Scrivo, a momenti, come se X fosse morto ieri e io venissi a sapere solo ora della sua morte, ma di un sapere, come spesso accade in questi casi, astratto, che capisce ma non assimila, non attraversa il ponte tra le parole e la realtà, non si fa sangue, esperienza, e quindi (scrivo) come se la certezza, data dalla notizia, che B. (in questo caso, per esempio) non c'è più, che è morto per sempre, convivesse con l'altra, che ci ha accompagnato per anni sino ad ora, che è ancora vivo, con l'onda lunga della vita che continua a vivere in noi, che ancora vive della nostra stessa vita uno di cui si è appena saputo che invece è appena morto, quasi che l'"appena" fosse troppo poco, non fosse sufficiente a bloccare la realtà dell'accaduto, a traghettare al "per sempre"; come se il passaggio dall'appena al per sempre fosse ostruito, impraticabile, impensabile: uno che continua a morire in questa onda lunga del suo essere ancora vivo nel suo essere appena morto, nella notizia che me lo dice morto da poco.
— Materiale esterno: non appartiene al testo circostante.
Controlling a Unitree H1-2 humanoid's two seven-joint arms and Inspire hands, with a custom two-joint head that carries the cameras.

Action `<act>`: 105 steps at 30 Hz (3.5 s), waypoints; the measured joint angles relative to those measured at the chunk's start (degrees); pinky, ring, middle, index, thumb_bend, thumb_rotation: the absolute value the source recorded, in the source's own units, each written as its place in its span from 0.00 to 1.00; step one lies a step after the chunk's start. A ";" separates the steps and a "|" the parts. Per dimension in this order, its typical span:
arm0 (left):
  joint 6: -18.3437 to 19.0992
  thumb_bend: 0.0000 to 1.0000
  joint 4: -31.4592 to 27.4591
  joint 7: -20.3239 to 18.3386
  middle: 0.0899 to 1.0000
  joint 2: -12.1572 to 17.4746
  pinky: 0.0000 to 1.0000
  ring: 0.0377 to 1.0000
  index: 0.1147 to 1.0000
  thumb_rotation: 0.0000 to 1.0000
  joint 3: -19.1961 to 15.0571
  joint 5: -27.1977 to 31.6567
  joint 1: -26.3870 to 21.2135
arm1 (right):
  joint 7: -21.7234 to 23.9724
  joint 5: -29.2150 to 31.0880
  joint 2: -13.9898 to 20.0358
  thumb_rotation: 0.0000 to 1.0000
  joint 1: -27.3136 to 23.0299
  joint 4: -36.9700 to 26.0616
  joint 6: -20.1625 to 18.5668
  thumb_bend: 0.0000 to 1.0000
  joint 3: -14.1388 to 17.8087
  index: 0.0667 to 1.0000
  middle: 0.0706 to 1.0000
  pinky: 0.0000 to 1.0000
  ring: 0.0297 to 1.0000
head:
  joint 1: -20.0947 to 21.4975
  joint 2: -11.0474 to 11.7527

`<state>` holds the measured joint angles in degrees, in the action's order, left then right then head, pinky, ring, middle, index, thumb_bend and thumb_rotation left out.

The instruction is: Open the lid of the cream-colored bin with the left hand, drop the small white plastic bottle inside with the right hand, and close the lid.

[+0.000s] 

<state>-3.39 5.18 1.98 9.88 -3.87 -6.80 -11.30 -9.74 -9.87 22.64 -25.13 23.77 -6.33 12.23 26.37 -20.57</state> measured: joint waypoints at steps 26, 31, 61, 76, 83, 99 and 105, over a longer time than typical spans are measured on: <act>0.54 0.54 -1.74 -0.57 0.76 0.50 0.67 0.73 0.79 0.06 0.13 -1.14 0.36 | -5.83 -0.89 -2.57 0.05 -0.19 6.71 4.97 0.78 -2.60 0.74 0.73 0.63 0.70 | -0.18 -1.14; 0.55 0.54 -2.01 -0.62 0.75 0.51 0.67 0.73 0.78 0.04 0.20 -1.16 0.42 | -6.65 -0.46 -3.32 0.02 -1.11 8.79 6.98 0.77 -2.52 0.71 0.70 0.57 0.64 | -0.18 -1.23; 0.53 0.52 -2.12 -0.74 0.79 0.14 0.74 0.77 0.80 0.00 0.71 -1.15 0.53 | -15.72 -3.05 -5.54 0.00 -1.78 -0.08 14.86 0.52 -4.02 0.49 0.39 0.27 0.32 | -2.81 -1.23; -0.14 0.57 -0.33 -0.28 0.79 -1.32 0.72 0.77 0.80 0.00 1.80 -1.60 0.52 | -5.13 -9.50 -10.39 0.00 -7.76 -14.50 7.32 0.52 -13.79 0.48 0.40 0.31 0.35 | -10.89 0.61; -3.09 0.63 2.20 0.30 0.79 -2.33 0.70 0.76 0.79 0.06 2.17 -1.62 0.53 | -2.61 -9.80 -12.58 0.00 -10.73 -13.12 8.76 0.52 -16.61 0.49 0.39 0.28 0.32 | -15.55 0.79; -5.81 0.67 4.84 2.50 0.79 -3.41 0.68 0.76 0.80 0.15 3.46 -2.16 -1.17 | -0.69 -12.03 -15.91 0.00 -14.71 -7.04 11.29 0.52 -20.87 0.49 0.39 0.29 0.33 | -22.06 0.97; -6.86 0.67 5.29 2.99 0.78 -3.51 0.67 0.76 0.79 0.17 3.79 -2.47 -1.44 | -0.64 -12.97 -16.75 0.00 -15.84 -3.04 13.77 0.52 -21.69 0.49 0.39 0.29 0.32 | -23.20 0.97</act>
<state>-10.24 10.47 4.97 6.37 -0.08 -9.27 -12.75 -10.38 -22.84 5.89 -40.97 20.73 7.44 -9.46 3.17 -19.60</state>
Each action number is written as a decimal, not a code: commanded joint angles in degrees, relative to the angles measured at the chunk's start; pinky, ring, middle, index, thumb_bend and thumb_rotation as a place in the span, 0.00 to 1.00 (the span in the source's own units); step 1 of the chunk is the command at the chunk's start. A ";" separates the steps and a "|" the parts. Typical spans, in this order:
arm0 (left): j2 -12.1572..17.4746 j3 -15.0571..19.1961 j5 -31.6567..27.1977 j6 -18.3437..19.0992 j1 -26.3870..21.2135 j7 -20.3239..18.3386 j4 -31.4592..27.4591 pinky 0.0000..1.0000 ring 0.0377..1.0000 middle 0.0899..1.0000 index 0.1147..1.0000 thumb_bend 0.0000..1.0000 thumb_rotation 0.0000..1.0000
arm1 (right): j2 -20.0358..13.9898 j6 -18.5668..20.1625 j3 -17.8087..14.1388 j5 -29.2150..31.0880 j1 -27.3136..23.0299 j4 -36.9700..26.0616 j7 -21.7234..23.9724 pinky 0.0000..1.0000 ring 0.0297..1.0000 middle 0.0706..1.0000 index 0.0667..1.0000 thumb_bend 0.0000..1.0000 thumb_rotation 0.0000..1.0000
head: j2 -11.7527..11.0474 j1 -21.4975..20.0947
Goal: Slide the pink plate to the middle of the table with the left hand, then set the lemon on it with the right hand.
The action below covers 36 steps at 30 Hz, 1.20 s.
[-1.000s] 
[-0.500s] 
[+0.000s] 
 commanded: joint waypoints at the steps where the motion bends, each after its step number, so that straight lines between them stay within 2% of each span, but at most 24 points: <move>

E così è in ogni sua riga che leggo e che, ancora a lungo, leggerò come riga scritta da uno che è ancora vivo essendo morto: complemento speculare, no: indistinguibile, del leggere ogni riga di chiunque come se fosse morto: come la scrittura, la parola di un morto, di uno che è morto e continua a morire in ogni parola sua che leggo, anche se è ancora vivo, e pur sapendo che è vivo, ancora e per sempre.
(Come, viceversa, X è morto ancora e per sempre)

1 commento:

  1. Leggo questo tuo post, dopo averti mandato la mail che leggerai.
    Esattamente, precisamente: vorrei proprio non essere morto per sempre, ma avere qualche certezza, meglio qualche speranza, che sarà così finché sono vivo.